On 1 July 2015 a new section will be added to COBS 22 (22.2) relating to the retail distribution (dealing in or arranging a deal) of mutual society shares. There will not a restriction on such activities as such but rather specific risk warnings have to be given to the retail client, and the firm will be required to obtain confirmation in writing from the client that they have read the risk warning “in good time”. Note that this requirement will not apply to the trading of such shares in the secondary market. Exemptions are available for retail clients that are certified high net worth or certified/self-certified sophisticated investors in accordance with COBS 22.2.4, with COBS 22.2.6 concerning the required record keeping. There is a further declaration to be signed by the client confirming that they are not investing more than 10% of their net assets in such an investment, although this only applies for non-MiFID business and where the client is not receiving advice.
The second tranche of rules comes into effect on 1 October 2015. As expected, the restriction on CoCos will continue to apply without time limitation by way of COBS 22.3. The restriction is now extended to include CoCo funds. The prohibition means that a firm cannot sell such an investment to, or communicate or approve a promotion of these investments, where a retail client is involved.

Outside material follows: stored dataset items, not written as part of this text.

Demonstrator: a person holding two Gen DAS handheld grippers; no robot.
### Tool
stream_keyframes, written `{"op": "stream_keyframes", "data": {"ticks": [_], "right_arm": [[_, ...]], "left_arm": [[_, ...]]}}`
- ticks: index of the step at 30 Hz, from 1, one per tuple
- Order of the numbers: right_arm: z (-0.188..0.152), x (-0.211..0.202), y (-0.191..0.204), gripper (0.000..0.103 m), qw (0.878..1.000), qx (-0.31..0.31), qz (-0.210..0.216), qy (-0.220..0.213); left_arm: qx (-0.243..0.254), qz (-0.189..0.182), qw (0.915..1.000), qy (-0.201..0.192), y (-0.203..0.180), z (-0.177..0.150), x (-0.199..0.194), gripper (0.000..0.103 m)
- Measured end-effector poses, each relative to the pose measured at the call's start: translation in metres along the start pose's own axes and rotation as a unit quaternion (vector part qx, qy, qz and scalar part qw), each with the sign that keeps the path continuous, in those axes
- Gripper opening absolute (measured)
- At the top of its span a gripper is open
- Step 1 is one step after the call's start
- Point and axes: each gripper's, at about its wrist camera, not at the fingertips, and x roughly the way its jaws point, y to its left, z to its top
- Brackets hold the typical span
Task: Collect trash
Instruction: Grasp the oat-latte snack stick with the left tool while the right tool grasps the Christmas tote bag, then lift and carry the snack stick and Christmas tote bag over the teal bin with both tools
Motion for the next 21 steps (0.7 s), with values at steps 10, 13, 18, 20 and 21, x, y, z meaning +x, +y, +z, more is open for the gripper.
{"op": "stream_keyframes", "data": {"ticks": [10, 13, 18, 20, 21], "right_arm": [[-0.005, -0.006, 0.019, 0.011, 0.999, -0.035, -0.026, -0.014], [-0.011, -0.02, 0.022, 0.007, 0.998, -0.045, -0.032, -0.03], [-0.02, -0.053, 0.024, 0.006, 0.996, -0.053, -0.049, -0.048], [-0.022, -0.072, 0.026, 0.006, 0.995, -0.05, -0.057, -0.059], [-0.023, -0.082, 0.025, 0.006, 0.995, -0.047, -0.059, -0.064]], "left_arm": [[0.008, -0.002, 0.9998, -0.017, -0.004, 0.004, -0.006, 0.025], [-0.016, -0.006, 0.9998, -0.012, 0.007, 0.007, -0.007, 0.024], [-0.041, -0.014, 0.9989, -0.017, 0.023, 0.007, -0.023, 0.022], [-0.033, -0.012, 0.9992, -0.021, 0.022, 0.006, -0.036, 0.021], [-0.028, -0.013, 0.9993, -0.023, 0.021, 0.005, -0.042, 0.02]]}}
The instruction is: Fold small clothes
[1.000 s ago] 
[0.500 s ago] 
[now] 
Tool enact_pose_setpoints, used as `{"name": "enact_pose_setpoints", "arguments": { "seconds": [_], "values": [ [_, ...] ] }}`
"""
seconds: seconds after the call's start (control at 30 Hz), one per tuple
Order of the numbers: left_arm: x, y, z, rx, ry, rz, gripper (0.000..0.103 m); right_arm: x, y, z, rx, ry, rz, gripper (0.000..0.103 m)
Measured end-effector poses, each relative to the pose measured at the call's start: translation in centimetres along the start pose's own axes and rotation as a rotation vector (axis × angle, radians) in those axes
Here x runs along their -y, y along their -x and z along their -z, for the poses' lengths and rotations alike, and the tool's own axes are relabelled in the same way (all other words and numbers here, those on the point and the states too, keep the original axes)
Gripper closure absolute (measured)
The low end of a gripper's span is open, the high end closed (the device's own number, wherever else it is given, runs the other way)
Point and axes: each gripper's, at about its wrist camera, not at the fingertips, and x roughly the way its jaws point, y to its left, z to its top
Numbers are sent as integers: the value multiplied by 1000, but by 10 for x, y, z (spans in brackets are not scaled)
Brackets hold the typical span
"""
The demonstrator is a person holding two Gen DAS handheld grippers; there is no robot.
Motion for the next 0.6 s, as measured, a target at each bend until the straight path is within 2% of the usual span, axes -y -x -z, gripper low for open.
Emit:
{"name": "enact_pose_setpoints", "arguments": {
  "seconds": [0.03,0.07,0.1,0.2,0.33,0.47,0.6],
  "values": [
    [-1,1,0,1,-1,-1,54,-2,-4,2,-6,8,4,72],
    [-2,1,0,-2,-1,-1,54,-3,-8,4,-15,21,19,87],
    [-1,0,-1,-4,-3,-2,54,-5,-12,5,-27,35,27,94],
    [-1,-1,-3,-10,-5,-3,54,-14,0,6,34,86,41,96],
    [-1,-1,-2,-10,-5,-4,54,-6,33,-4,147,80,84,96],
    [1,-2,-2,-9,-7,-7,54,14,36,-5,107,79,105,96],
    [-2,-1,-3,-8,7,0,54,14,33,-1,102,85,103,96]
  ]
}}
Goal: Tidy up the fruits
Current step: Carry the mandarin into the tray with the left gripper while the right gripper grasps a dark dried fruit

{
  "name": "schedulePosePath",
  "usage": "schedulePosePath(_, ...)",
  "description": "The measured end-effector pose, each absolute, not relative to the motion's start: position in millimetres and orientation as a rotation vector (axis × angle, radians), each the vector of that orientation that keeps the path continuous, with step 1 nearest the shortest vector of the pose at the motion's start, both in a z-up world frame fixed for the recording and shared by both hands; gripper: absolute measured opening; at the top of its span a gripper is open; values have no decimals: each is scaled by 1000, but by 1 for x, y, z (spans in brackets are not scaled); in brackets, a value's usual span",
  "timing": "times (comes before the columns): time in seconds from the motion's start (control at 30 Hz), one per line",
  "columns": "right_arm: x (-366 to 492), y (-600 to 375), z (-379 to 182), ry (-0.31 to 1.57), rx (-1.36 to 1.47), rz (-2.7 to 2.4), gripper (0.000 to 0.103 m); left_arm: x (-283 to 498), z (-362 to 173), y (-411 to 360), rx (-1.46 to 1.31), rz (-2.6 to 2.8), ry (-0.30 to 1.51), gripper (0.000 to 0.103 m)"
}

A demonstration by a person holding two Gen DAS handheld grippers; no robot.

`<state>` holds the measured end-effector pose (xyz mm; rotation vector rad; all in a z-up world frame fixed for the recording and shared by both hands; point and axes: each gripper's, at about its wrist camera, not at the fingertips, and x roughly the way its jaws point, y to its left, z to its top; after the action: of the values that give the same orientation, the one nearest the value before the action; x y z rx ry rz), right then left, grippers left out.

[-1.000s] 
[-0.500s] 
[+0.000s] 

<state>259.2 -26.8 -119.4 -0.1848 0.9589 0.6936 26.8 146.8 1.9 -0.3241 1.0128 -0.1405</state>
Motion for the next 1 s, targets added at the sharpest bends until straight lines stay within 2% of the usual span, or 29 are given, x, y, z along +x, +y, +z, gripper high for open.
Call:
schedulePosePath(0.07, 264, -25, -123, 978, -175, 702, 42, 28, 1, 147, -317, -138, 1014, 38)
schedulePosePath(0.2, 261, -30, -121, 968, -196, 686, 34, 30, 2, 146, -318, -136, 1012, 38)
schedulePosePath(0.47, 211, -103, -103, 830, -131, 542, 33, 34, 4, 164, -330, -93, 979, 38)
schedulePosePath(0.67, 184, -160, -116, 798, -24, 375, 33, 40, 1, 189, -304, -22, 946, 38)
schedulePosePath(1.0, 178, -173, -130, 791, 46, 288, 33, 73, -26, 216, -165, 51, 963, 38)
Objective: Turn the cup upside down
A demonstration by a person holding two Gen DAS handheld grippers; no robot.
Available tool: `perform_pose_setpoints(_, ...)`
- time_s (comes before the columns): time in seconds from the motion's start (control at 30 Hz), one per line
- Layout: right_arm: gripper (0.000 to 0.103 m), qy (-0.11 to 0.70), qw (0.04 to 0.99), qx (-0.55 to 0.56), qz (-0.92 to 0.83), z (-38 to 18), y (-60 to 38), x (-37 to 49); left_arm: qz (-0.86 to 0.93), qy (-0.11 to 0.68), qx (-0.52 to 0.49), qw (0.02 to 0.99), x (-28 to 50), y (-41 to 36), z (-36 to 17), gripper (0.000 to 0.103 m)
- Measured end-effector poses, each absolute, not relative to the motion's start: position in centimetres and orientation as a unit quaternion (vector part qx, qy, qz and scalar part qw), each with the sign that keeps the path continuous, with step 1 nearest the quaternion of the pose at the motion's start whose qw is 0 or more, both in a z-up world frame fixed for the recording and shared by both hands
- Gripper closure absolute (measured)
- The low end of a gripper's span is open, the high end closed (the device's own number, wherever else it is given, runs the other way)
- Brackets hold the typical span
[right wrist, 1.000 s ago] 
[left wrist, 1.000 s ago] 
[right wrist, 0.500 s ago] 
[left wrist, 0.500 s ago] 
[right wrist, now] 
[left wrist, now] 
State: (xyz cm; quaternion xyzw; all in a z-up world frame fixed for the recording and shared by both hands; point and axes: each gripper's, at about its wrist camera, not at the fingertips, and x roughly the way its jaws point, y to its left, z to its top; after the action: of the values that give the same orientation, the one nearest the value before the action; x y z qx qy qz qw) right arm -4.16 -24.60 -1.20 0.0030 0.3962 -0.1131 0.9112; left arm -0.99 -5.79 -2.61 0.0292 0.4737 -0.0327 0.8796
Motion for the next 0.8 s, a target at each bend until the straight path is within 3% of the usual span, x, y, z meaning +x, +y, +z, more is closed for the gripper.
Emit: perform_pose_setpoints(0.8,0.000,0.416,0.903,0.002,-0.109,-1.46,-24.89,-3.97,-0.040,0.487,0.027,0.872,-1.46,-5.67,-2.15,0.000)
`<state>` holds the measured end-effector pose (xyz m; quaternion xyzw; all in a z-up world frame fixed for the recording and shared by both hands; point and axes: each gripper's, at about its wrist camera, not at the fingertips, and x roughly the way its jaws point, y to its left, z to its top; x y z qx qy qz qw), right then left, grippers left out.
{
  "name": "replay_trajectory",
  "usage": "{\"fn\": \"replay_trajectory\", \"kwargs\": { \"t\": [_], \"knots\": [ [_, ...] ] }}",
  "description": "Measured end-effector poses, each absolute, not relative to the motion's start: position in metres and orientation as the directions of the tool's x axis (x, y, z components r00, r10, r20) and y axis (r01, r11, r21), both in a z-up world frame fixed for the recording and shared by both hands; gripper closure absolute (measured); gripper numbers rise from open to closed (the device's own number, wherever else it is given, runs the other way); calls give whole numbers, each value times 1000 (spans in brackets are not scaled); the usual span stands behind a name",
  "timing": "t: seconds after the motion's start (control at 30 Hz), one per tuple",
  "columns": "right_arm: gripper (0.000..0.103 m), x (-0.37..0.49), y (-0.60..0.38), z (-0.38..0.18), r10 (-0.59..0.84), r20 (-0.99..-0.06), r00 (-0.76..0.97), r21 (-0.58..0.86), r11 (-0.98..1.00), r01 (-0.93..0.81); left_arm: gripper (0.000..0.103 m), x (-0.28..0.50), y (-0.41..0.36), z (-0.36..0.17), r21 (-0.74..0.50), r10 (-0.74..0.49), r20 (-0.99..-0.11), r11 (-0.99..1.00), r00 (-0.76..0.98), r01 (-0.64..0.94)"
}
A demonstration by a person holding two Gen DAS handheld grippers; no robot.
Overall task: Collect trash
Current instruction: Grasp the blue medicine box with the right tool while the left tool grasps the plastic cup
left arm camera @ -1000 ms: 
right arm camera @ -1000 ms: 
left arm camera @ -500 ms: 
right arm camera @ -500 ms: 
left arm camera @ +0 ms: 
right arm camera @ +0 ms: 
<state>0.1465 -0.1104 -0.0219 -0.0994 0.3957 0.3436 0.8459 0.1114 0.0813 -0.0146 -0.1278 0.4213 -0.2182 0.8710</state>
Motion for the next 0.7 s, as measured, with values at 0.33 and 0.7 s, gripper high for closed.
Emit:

Exemptions are set out in COBS 22.3.2. Changes to COBS 9 (Suitability) will also be made.
COBS 9.3.5, which currently concerns non-mainstream pooled investments (‘NMPIs’), will be amended to reference not only the retail restrictions on NMPIs but to also reference the restrictions on CoCos (and CoCo funds), mutual society shares and direct offer financial promotions of non-readily realisable securities.
Although the new rules are not particularly complex, given the FCA’s general concerns on dealing in or promoting to retail clients what are perceived as higher risk investments, firms involved in business relating to CoCos and mutual society shares should gain a full understanding of the changes and consider what changes may be needed to internal processes and procedures.